▶ PROBLEM DESCRIPTION
Please output exactly the lines of the material from the first through the line containing "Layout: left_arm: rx", and nothing more.

[Start of Attachment]

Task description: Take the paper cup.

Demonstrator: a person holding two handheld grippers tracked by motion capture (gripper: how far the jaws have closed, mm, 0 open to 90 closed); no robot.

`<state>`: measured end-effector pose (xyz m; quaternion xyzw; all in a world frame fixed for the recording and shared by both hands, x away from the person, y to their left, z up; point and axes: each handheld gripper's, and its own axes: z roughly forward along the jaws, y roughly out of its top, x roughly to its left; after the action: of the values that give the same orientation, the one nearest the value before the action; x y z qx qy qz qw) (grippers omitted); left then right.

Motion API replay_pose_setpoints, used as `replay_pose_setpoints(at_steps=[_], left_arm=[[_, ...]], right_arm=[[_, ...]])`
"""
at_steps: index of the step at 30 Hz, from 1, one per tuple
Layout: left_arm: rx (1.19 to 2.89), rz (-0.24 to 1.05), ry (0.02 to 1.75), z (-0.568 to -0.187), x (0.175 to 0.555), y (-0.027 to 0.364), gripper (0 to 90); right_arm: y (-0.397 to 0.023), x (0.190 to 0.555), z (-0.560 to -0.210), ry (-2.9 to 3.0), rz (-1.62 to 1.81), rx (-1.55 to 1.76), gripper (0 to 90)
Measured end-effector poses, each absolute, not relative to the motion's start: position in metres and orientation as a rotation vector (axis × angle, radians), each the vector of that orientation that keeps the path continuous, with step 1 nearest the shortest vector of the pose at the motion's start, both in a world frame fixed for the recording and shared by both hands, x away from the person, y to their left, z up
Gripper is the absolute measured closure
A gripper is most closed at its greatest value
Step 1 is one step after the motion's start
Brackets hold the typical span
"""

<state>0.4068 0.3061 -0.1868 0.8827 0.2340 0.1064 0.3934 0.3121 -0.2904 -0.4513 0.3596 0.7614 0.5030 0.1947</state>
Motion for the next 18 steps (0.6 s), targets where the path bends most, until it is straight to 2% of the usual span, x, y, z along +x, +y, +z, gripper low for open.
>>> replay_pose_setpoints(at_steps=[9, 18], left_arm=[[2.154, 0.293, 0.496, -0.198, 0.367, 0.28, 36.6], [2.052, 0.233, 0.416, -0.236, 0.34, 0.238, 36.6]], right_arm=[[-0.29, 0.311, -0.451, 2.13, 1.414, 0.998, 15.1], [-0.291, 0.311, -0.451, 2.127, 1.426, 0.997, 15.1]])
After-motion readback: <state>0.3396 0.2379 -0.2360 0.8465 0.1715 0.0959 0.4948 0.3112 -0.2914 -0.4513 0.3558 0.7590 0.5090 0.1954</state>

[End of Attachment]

▶ SOLUTION TO THE EXERCISE
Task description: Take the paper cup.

Demonstrator: a person holding two handheld grippers tracked by motion capture (gripper: how far the jaws have closed, mm, 0 open to 90 closed); no robot.

`<state>`: measured end-effector pose (xyz m; quaternion xyzw; all in a world frame fixed for the recording and shared by both hands, x away from the person, y to their left, z up; point and axes: each handheld gripper's, and its own axes: z roughly forward along the jaws, y roughly out of its top, x roughly to its left; after the action: of the values that give the same orientation, the one nearest the value before the action; x y z qx qy qz qw) (grippers omitted); left then right.

Motion API replay_pose_setpoints, used as `replay_pose_setpoints(at_steps=[_], left_arm=[[_, ...]], right_arm=[[_, ...]])`
"""
at_steps: index of the step at 30 Hz, from 1, one per tuple
Layout: left_arm: rx (1.19 to 2.89), rz (-0.24 to 1.05), ry (0.02 to 1.75), z (-0.568 to -0.187), x (0.175 to 0.555), y (-0.027 to 0.364), gripper (0 to 90); right_arm: y (-0.397 to 0.023), x (0.190 to 0.555), z (-0.560 to -0.210), ry (-2.9 to 3.0), rz (-1.62 to 1.81), rx (-1.55 to 1.76), gripper (0 to 90)

Nothing further remains to be added to the answer.